Wednesday, March 28, 2007

Ella, Anne, Julie, and Lili

All right, I admit it, I'm a fan of the latest incarnation of teenie bopper movies, especially the ones with Anne Hathaway as a spunky girl snogging some cute male eye candy.

Lily gets home around 1:30 on Wednesdays and today, after she played Whiffle Ball at the playground with her dad for awhile -- I've got a mild version of the GI bug going around, and spent most of the day snoozing on the couch and reading over my pre-employment packet from Disney, which owns Wondertime -- we watched Ella Enchanted, based on the clever book by Gail Carson Levine. It stars, naturally, Anne Hathaway.

Levine's an inspiratin because apparently she wrote her book after taking an adult ed class at the New School in the Village on writing children's literature. She writes twisted fairy tales with fiesty spunky girls and women, modern takes in the classic setting. Not as intellectual as say, Georgory Maguire's retellings, the most famous of which is Wicked. Levine's books are meant for a younger audience, and Lily is at the perfect age for them.

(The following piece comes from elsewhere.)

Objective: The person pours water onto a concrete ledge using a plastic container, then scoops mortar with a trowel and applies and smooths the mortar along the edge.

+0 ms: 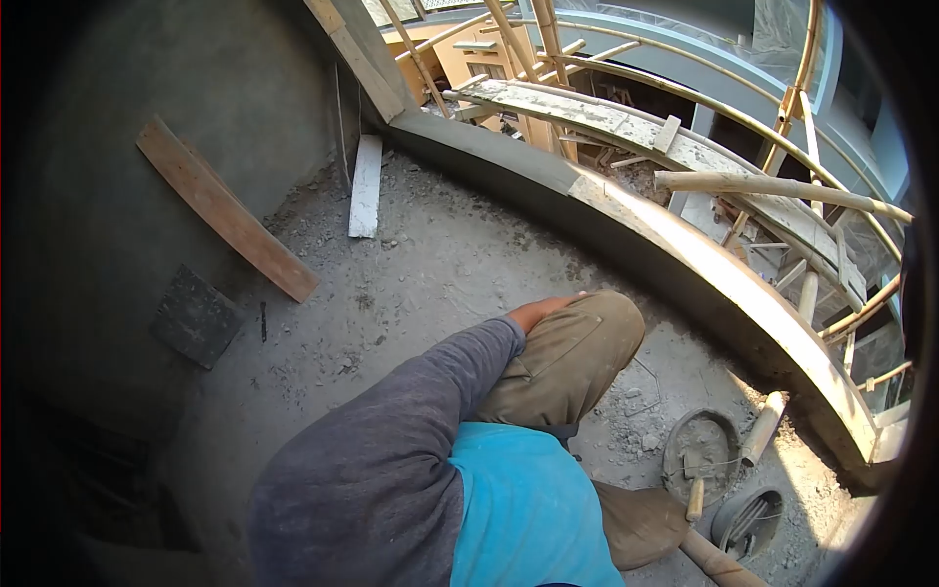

I like both Levine and Maguire for different reasons; Maguire is making political and literary points with his adult novels, especially Wicked, which I really enjoyed. I also enjoyed Wicked the musical, which I've seen twice, even though, as with Ella Enchanted, the plot has significantly changed from the book. But the production values are extraordinary, the songs catchy, and Idina Menzel and Kristin Chenoweth on the CD really belt 'em out.

Among the other teenie bopper movies Lily gets from Netflix -- did you know you can set up a separate list for members of your household? We are on the three-movie plan and we have our list and get two movies, and Lily maintains her own list, and gets one at a time -- I've also enjoyed Anne Hathaway in The Princess Diaries I and II, costarring the incomparable Julie Andrews. I mean, forget Barbra. Julie Andrews rocks. After her you can drop your voice, as my late dear friend Jean Kendall used to say.

Let's pause here and pay homage to the wonderful Julie Andrews. Just Cinderella, Sound of Music, and My Fair Lady, is enough to say wow. But she has a massive year career beyond that, as well as being a writer of children's books herself -- Lily's rereading The Last of the Really Great Whangdoddles again. Haven't read her but Lily likes this one.

Hathaway also starred as Lili in the 2002 Encores production at New York City Center of Carnival with the also incomparable Brian Stokes Mitchell. It's the theatrical version of the movie Lili, the story of the French girl and the puppets. Every spring the Encores series presents workshops four or five performances of 20th century American musicals. They are often quite obscure, but always well performed, with scripts in hand, some costumes, and fantastic dance numbers. This puppets in this production had scripts, too, which was pretty funny.

A separate musical, Carnival doesn't have the song Lili from the movie, though, which I rented when my Lily was first born. I played the song over and over so I could memorize it and sing it to my new baby. Everyone always sang me the first verse, which is very sad:

A song of love is a sad song, Hi-Lili, Hi-Lili, Hi-Lo
A song of love is a song of woe
Don't ask me how I know
A song of love is a sad song
For I have loved and it's so
Hi-Lili, Hi-Lili, Hi-Lo
Hi-Lili, Hi-Lili, Hi-Lo.

But did you know it has a happier second verse, at least in the movie?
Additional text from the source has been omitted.